La gallina de los huevos de oro

En cierta ocasión, existía un granjero que era muy pobre y se llamaba Eduardo, este se pasaba durante todo el día soñando con que iba a ser muy rico. En cierta mañana se encontraba dentro del establo – pues estaba soñando que tenía una gran cantidad de vacas -, cuando de pronto escucho como que lo estaba llamando su mujer.

– Ven Eduardo, mira lo que he encontrado, creo que será el día más maravilloso que hayamos tenido en nuestras vidas.

Cuando se regresó y miro a su mujer, Eduardo comenzó a frotarse los ojos porque no podía creer lo que ella le estaban mostrando. Su esposa se encontraba ahí y tenía una gallina bajo el brazo, pero le mostraba un huevo de oro que tenía forma perfecta en la otra mano. Al momento de ver esto la mujer se estaba riendo y le decía: – No creas que es un sueño, porque es verdad, ahora tenemos una gallina que pone huevos de oro.
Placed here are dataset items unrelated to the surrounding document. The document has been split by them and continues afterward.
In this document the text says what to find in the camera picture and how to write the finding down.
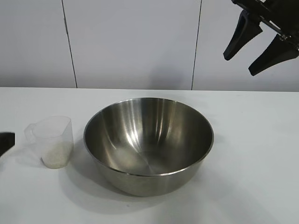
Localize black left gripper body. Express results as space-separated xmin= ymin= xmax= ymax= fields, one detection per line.
xmin=0 ymin=132 xmax=16 ymax=158

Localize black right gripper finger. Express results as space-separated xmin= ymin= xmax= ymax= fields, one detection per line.
xmin=248 ymin=35 xmax=299 ymax=77
xmin=223 ymin=9 xmax=262 ymax=61

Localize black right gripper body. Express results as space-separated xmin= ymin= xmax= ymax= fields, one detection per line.
xmin=231 ymin=0 xmax=299 ymax=51

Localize clear plastic measuring cup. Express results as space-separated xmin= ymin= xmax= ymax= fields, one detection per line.
xmin=23 ymin=116 xmax=74 ymax=168

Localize white rice grains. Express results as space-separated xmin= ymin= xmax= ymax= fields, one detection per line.
xmin=42 ymin=141 xmax=73 ymax=168

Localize stainless steel mixing bowl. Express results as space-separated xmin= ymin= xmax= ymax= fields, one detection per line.
xmin=83 ymin=97 xmax=215 ymax=197

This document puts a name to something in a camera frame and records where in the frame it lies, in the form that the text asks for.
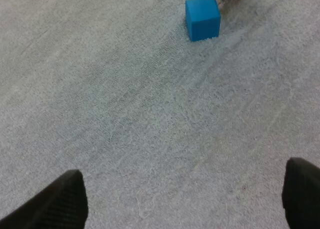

Debes de comenzar a imaginarte en lo ricos que nos vamos a volver, imagínate pone uno al día, debemos de tratar a esta gallina muy bien.

gallina1Al pasar las semanas, entonces comenzaron a cumplir todos los propósitos que tenían al pie de la letra. Puesto que le llevaban mucha hierba verde de la que estaba creciendo junto al estanque del pueblo, y también en las noches comenzaban a acostar a la gallina en la cama de paja más suave, la habían ubicado en un rincón de la cocina que era muy calientito para que pudiera sentirse lo más cómoda del mundo.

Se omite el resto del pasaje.